Running an extremely complex organization comprised of seven complex divisions that were different in more ways than they were similar including a complex set of relationships involving labor, management and aspects of the organizations that was largely dysfunctional proved mystifying. It was like solving a Rubik’s cube in which some of the cubes occasionally changed colors after they were put in place. In a few short years, he was fired by the board. The lesson here is that in every conceivable way a single mind is not prepared to engage in multiple complex issues and perform well.

It takes a village…a diverse village to engage complexity. The more intricacy there is the more kinds of minds, backgrounds, intelligences, experiences that will be needed to find good solutions. Leaders and organizations need to put together structures that allow for teams to form organically perform best in times of VUCA. The United States military represent a way that an organization can use its collective intelligence to solve challenging issues – in a sense, a team of teams needs to be created. General Stanley McCrystal believes that teams should be small and people need to feel that they matter – if these two things are evident-a leader can harness the best from their collective abilities in tackling the crisis at hand. Small diverse teams can identify patterns better than one or many (too many people on a team can create distraction and not everyone can be heard adequately).

Unless we adapt and become able to see new patterns and recognize new rules our society and economy is in danger of imploding. In addition, there is the wild card of conscious evolution. The concept that humankind has developed enough knowledge about how nature works that we are able to impact how our species evolves.
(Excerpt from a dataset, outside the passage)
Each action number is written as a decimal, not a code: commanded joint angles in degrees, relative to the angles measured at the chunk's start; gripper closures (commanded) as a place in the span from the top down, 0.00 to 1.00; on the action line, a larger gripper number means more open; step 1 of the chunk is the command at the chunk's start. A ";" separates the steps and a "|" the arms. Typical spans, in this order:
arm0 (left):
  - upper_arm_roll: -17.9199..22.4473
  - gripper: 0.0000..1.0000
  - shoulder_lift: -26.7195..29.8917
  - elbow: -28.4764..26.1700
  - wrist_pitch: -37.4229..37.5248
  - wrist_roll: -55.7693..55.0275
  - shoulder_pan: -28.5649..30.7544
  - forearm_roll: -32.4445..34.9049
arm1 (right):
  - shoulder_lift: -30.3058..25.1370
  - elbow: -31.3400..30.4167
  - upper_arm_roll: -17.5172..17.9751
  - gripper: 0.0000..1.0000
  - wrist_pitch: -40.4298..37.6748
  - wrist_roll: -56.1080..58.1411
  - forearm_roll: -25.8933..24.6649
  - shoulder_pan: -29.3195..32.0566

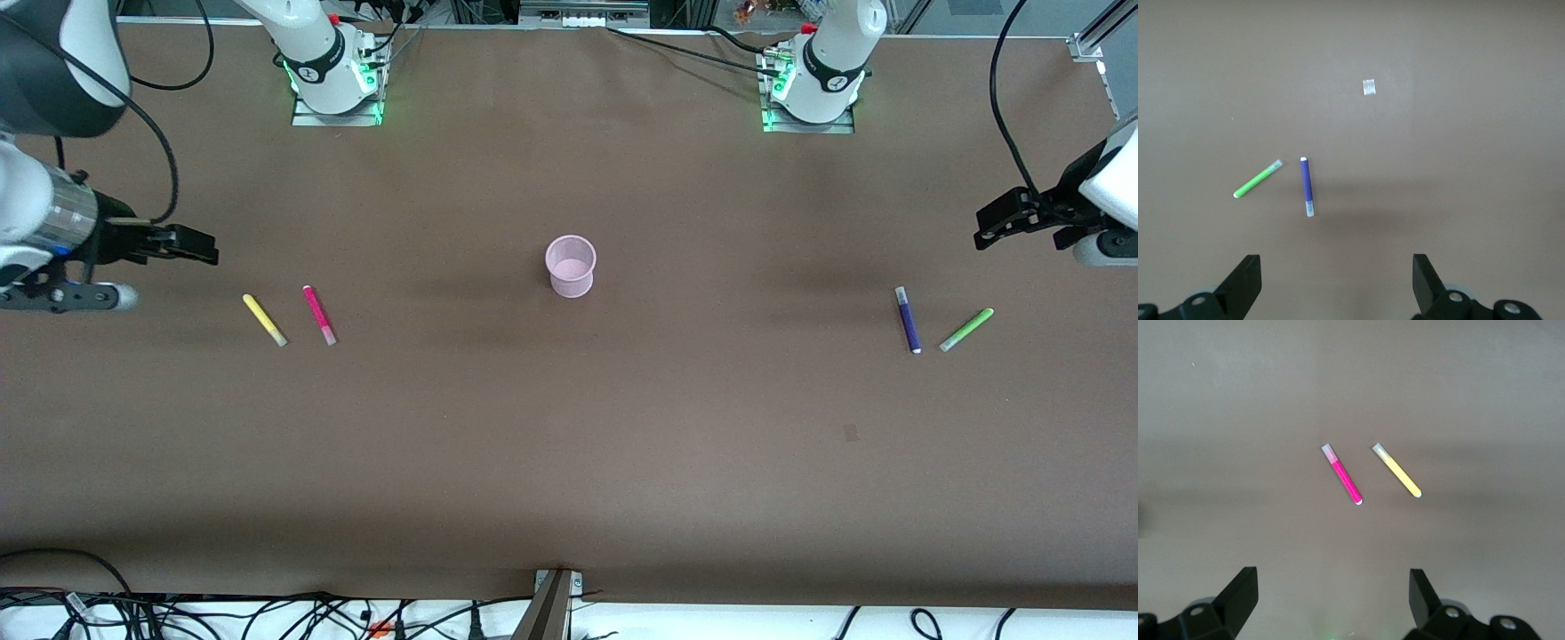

The advances in communication technologies, brain research, genetic engineering, and nanotechnology will allow materials, human enhancement and biodiversity to be designed and created that nature has not provided. The possibilities and challenges of these dynamic variables require more than one brain to fathom and it takes a dialog to probe more completely.

Dialog amongst a diverse set of people with a wide range of expertise and perspectives is the only way that organizations and communities can keep pace of change. A group of informed people who are open to new ideas, can listen for the value in what others say and can make connections amongst disparate factors can untangle nearly any kind of problem faster. Even more important though is that through a generative dialogue between groups of people working intentionally- ideas and approaches are created that would have been impossible for someone to come up with by themselves.

Sustainable evolution involves systems more than singular small parts. The emerging future will not only be co-created it will be collectively comprehended. More succinct is this by Mother Teresa “I can do things you cannot, you can do things I cannot; together we can do great things.” In a VUCA world this is truer than ever before.